30 de agosto de 2026

Debilitamiento aduanero y auge del contrabando como costo colateral del ajuste estatal

La política de drástica reducción del gasto público en áreas estratégicas del Estado comenzó a mostrar fisuras críticas en el sistema de control fronterizo del país.

Desde el Sindicato Único del Personal Aduanero de la República Argentina advirtieron que la combinación de salarios devaluados y desinversión en infraestructura está provocando una fuga inédita de personal técnico calificado, un escenario que deja las fronteras desprotegidas y dinamiza el comercio ilegal.

Este diagnóstico coincide con los reclamos de cámaras empresariales del sector comercial, las cuales alertan sobre las millonarias pérdidas fiscales y el daño directo a la industria local que genera el ingreso descontrolado de mercadería ilegal. Lejos de ser un problema logístico aislado, la situación responde a una línea directa de desregulación y recorte promovida por las autoridades nacionales.

La falta de actualización salarial no solo desgasta el poder adquisitivo de los de los trabajadores, sino que anula la capacidad del organismo para reclutar nuevos profesionales idóneos que cubran las vacantes. De este modo, la aduana enfrenta una pérdida de capital humano especializado que resulta imposible de reponer en las condiciones actuales, debilitando el control en puntos fronterizos clave donde el delito complejo encuentra menores resistencias.

El trasfondo de un plan masivo de cesantías

La situación observada en las terminales aduaneras anticipa un escenario de mayor conflictividad generalizada.

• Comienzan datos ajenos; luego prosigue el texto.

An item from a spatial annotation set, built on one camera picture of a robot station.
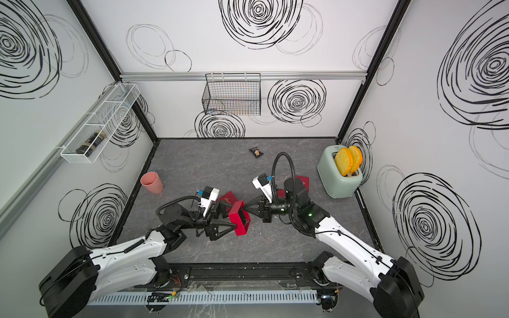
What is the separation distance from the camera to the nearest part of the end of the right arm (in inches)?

La reducción de las estructuras del organismo se inscribe dentro de una proyección oficial de despidos en la administración pública nacional que busca adecuar las partidas fiscales a las metas del presupuesto para el período venidero y a las exigencias de los organismos internacionales de crédito.

El diseño de esta reforma prevé una reducción de un porcentaje estimado de dos dígitos de la planta estatal para fines del año en curso, afectando tanto a ministerios como a corporaciones públicas.

En términos macroeconómicos, esta estrategia prioriza el equilibrio financiero de corto plazo a expensas de la degradación de funciones estatales esenciales, como la recaudación tributaria y el resguardo de la soberanía comercial en los límites del país.